The mountain literature competition is held each year

An account of a desperate solo climb on a mountain crag picked up first prize in a mountaineering literature competition.

Ian Blake’s The Climber’s Tale won the top award for prose in the Mountaineering Council of Scotland’s annual competition.

The council said the Gairloch man’s story had a twist in the tale.

David Wilson of Harrogate, North Yorkshire, took the top poetry prize with his The Climber, a portrait of the life journey of Polish mountaineering legend Wanda Rutkiewicz, who died on Kanchenjunga in the Himalaya.

Alan Laing won not one but two prizes in a mountain writing competition. The Balbeggie, Perthshire, man took second prize in the prose section and came third in the poetry section.

Mr Laing is no stranger to the competition, having taken third prize in the prose section last year.

This year the judges praised his Death and Life on the Mountain, an ‘imaginative exploration of the life of a mountain’ which starts with the scattering of ashes on a Scottish hill.

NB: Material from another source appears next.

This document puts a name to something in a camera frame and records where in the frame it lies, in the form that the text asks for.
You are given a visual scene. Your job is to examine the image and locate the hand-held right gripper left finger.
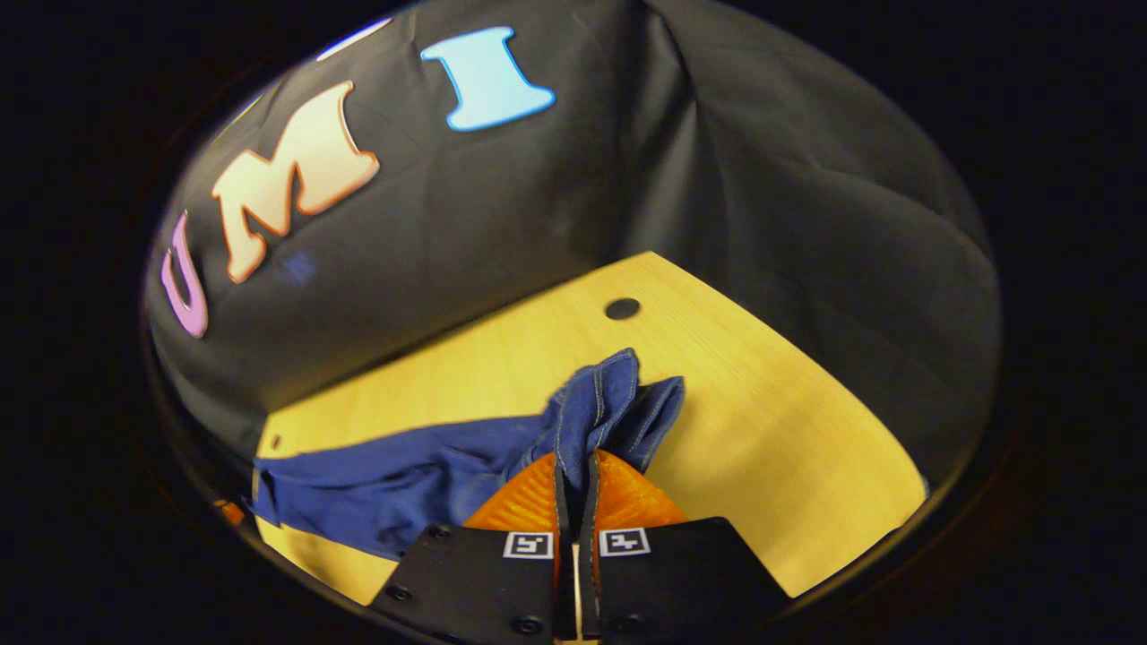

His poem Land of the Mountain and the Flood took as its topic the hills – and the rain. The judges described it as ‘amusing and ingenious’, with ‘a great rhythm that evokes falling rain’.

Second prize in the poetry category went to Jack Hastie, of Kilbarchan in Renfrewshire, with Resurrection 1959, capturing a long-gone era in Scottish mountaineering.

The MCofS has been running its Mountain Article Competition since 1987, seeking out the best in mountain writing seeking out the best in mountain writing, whether fact or fiction, prose or poetry.

First prize in the prose competition is £150 and first in the poetry competition is £100, each also receiving a free weekend pass to the 2015 Edinburgh Mountain Film Festival in February.

The winning essays and poems will also be published in the February edition of Scottish Mountaineer, the quarterly membership magazine of the MCofS.

All the winning entries will also appear on the MCofS website.